Senators Lenroot, Fess, Bruce urged that, if the transcontinental business were practically taken from the railroads and given to the ships, the railroads would be forced to raise their rates on all traffic, and even the interior Rocky Mountain states would lose in the end. Up spake keen Mr. Walsh of Montana; prodded the three Senators lustily for daring to imply that the business men of the Rocky Mountain states did not know what was good for them. At last, with 26 minutes left, Senator Gooding of Idaho rose for the final speech. Said he:

"The schoolboy knows that we can tear down even a great city like Chicago in one short year through discrimination in freight rates. Give me control of freight rates and I will have the bats flying through any manufacturing establishment in America in less than one short year. All we ask in the West is what is guaranteed under the Constitution, the same rights and the same privileges that this Government is giving to the states east of Chicago. That is all we are fighting for."

Then, as if knowing his words were vain, he seemed to give up argument and to abandon himself to an emotional plea for his pet bill. He spoke of his undeveloped, unappreciated, unknown country:

"So the West is standing with its back to the wall, fighting for its very existence, and, come what will, this fight will go on until the people of the West are given a square deal, under the spirit of the Constitution, which has been denied to us."

He rambled on. Vice President Dawes nodded. The Senator wound up:

"I want to say to you that a vote for Senate bill 575 will merely give to the West and to the western people just a square deal; that is all. I appeal again to Senators. When we voted on this measure a year ago, after discussing it for seven days upon the floor of the Senate to the exclusion of all other business, the vote stood 54 to 23. The railroad lobby was not in evidence at that time to the extent--"

Brutally, the Vice President cut in:

"The hour of three o'clock having arrived, under the unanimous-consent agreement the Senate will proceed to vote upon Senate bill 575."

The Gooding "long and short haul" bill was defeated 46-33. Democrats split exactly even, 15 on each side. Most of the eastern Republicans voted against the bill. Republicans for the bill were only 18 in number--Westerners, Radicals, and Senators Couzens, Reed, Wadsworth.

Not only is this the end of the Gooding bill this year, it is also the end of important railroad legislation. That is, there is little chance of any radical change this year in Federal legislation governing railroads.

Defeated in his attempt to prohibit all forms of "long and short haul," Senator Gooding promptly introduced another bill to prevent "the evil" in some particular cases.
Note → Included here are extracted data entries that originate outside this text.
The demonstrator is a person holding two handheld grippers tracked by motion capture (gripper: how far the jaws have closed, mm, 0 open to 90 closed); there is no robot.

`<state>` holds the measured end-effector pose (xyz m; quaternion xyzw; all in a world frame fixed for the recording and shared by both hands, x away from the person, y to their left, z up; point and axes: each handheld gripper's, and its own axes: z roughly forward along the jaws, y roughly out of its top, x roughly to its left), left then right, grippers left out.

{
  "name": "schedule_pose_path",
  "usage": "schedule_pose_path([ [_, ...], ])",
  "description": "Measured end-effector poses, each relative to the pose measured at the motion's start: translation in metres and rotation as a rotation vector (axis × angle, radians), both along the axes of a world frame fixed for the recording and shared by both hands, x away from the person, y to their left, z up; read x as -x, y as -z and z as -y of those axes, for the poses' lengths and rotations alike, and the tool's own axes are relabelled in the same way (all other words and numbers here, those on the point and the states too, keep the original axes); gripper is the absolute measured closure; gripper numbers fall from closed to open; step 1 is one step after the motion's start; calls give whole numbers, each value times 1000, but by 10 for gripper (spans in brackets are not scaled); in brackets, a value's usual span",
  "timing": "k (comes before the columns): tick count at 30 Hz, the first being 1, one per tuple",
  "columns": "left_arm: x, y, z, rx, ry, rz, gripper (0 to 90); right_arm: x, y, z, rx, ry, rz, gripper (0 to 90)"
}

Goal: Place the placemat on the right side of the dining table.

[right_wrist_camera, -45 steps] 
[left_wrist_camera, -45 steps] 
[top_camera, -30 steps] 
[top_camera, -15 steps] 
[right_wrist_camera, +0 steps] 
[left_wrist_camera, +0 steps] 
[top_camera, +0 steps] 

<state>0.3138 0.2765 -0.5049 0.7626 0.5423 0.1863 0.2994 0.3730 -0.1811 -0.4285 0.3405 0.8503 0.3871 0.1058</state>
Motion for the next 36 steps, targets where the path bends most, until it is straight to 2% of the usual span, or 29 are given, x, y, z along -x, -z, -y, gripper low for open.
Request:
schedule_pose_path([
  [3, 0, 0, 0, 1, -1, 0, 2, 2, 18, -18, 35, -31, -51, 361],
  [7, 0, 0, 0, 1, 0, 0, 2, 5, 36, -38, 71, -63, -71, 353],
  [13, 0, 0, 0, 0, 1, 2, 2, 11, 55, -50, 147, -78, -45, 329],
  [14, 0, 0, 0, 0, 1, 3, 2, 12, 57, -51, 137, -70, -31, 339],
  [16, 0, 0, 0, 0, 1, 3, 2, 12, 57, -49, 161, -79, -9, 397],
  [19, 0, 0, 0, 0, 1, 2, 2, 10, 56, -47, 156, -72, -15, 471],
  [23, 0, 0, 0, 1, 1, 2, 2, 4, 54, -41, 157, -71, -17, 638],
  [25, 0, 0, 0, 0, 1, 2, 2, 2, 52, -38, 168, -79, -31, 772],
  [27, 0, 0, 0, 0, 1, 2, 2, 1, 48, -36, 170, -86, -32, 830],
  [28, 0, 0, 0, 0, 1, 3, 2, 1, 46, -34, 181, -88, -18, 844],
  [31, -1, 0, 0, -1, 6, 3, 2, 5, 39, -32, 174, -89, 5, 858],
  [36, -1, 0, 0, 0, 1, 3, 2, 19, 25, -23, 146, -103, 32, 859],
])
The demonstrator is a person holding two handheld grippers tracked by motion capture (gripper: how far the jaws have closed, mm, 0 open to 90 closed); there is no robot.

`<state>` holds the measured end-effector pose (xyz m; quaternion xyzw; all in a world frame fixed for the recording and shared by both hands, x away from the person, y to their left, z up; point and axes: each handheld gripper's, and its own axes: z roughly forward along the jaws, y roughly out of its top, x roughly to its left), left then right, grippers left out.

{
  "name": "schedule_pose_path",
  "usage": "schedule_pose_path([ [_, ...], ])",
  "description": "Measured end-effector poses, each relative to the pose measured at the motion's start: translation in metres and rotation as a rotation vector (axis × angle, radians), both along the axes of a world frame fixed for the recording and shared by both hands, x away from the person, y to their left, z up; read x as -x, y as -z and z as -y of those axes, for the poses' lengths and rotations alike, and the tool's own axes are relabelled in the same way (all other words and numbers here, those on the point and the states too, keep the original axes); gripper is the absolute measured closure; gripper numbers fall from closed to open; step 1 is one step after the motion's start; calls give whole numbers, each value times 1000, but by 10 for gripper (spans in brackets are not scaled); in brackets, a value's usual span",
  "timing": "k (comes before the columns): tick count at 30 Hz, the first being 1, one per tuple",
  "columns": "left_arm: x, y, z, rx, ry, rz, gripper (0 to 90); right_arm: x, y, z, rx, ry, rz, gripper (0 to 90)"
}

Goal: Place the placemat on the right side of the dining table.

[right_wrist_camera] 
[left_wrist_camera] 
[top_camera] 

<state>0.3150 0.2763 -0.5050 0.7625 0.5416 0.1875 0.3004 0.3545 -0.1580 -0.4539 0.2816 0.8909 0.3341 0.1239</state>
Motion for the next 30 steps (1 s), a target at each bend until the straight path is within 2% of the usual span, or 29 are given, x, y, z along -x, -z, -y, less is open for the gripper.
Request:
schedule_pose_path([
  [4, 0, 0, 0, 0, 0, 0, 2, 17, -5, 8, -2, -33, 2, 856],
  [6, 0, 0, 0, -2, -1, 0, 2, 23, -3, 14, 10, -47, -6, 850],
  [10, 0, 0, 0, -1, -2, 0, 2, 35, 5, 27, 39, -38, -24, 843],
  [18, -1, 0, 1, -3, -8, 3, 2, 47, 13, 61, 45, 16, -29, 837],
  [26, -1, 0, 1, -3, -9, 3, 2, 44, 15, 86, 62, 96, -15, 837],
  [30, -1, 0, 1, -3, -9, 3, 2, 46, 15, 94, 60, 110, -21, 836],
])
His new bill is designed to prohibit railroads from making special rates .to compete with waterways other than the Panama Canal. This will be opposed as bitterly as ever by-the Great Lakes representatives, but since it does not greatly affect rates between the Atlantic and Pacific Coasts, Senator Gooding hopes to get some support from seaboard Senators. But it is unlikely that this bill will agitate the present session.